# Fast folding

The fast convolution is an algorithm for the calculation of the discrete, aperiodic convolution operation with the help of the fast Fourier transform (FFT). The computationally intensive aperiodic convolution operation in the time domain is replaced by a much simpler, functionally equivalent, multiplication in the frequency domain . Fast folding is used in the field of digital signal processing and the like. a. with non-recursive digital filters ( FIR filters ) to reduce the calculation effort.

## From discrete convolution to fast discrete convolution

In the time domain , the discrete convolution is defined as:

${\ displaystyle h (n) = (f * g) (n) = \ sum _ {k} f (k) \ cdot g (nk)}$

If the discrete convolution is discretely Fourier-transformed into the frequency domain , the following term results:

${\ displaystyle H (N) = {\ mathcal {F}} (h (n)) = {\ mathcal {F}} (f (n)) \ cdot {\ mathcal {F}} (g (n)) }$

${\ displaystyle H (N)}$is calculated and then transformed back into the time domain , resulting in the function you are looking for:

${\ displaystyle h (n) = {\ mathcal {F}} ^ {- 1} (H (N)) = (f * g) (n)}$.

## application

The areas of application of fast convolution primarily include filter applications in the area of non-recursive filters (FIR filters). The methods used here are called the overlap save method and overlap add method . Since the fast convolution using FFT and its grouping of the data in blocks is a cyclic convolution , but on the other hand FIR filters work with the aperiodic convolution in the time domain, procedures are necessary to equate the periodic with the aperiodic convolution to the data to "correct" in the overlapping areas between the data blocks. This is where the name overlap in the fast folding process is derived .

## Overlap failure

In the following, the effect of the overlap in fast (cyclic) convolution is discussed, and in which cases the result is identical to the discrete linear convolution . ${\ displaystyle h [n]}$

If the input sequence of length  K is folded with the impulse response of length  G , the linear convolution results in output values . ${\ displaystyle f [n]}$ ${\ displaystyle g [n]}$${\ displaystyle N = K + G-1}$${\ displaystyle h [n]}$

In order to be able to carry out the cyclic convolution via the DFT at all, the input sequence and impulse response must be of the same length. If this is not the case, the shorter vector must be balanced by adding zeros ( zero-padding ).

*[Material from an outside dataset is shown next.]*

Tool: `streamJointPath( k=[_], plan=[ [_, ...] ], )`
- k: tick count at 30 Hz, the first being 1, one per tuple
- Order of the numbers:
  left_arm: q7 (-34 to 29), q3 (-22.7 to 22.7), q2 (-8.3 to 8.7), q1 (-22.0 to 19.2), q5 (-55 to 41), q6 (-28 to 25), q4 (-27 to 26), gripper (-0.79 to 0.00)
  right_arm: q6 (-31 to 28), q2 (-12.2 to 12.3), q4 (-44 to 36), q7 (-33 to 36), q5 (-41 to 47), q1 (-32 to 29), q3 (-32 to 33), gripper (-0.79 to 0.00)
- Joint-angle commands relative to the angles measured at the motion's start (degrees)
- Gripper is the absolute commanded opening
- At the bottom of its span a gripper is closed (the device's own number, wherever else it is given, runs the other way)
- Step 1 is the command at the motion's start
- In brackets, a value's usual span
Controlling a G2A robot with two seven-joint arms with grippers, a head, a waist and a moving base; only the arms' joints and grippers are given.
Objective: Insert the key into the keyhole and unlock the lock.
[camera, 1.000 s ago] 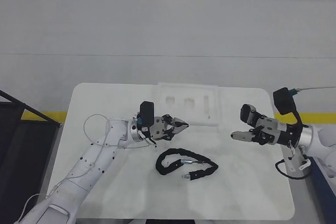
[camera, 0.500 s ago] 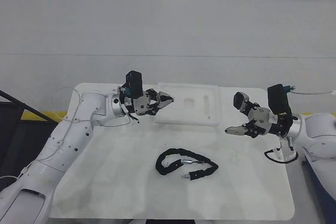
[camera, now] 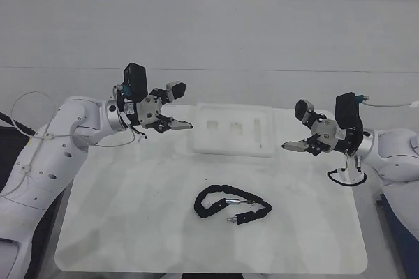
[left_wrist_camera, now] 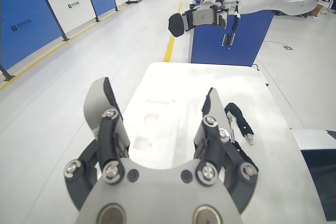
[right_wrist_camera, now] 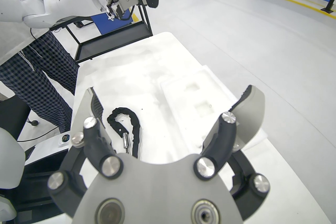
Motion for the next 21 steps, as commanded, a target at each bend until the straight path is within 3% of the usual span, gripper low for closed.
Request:
streamJointPath(
  k=[1,7,21],
  plan=[
    [0.66,0.08,0.71,-0.3,0.07,0.0,-0.07,0.0,-0.37,0.01,0.51,-0.01,-1.04,0.12,0.44,0.0],
    [3.06,1.27,2.24,-0.99,2.2,0.0,-0.85,0.0,-0.99,0.03,0.88,-0.11,-1.84,0.14,0.85,0.0],
    [3.29,1.38,2.32,-0.98,2.34,0.0,-0.86,0.0,-0.99,0.03,0.88,-0.12,-1.84,0.14,0.85,-0.001]
  ],
)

To simplify the following consideration, we assume that the impulse response is shorter than the input sequence ( ). ${\ displaystyle g [n]}$${\ displaystyle f [n]}$${\ displaystyle G

Since the inverse transformation using IFFT from the spectrum in this case delivers as a convolution product instead of also just K samples (see properties of the DFT), there is an overlap error at the first positions in the output sequence . In addition, it is too short, as the missing values add to the first. The error can be corrected by adding at least zeros to and zeros to (additional zeros at the end do not disturb the DFT algorithm , if the length is a power of two, some FFT implementations work much more efficiently). ${\ displaystyle N = K + G-1}$${\ displaystyle G-1}$${\ displaystyle G-1}$ ${\ displaystyle G-1}$${\ displaystyle f [n]}$${\ displaystyle K-1}$${\ displaystyle g [n]}$

With the help of zero padding , both vectors now have elements; the result of the fast convolution also provides values. As with linear convolution, there is no longer any overlap error. ${\ displaystyle N = K + G-1}$${\ displaystyle h [n]}$${\ displaystyle N = K + G-1}$

The use of fast convolution with the help of the FFT leads to a reduction in the computational effort , so that it no longer depends proportionally on the length (number of values) K of the function for each value (each sample) , but only logarithmically on the selected block size  N. , with the constraint that N must be greater than K , with which the FFT is carried out. ${\ displaystyle g (k)}$

For a set of N values ​​(samples) the following complexities result (measured as the number of basic arithmetic operations such as additions and multiplications):

• discrete folding
${\ displaystyle O (N \ cdot K)}$
• fast discrete folding
${\ displaystyle O (N \ cdot \ mathrm {log} (N))}$if .${\ displaystyle N> K}$

FIR filters implemented in practice can usually be implemented more efficiently from an order of approx. 20 to 40 using fast convolution than in the direct form.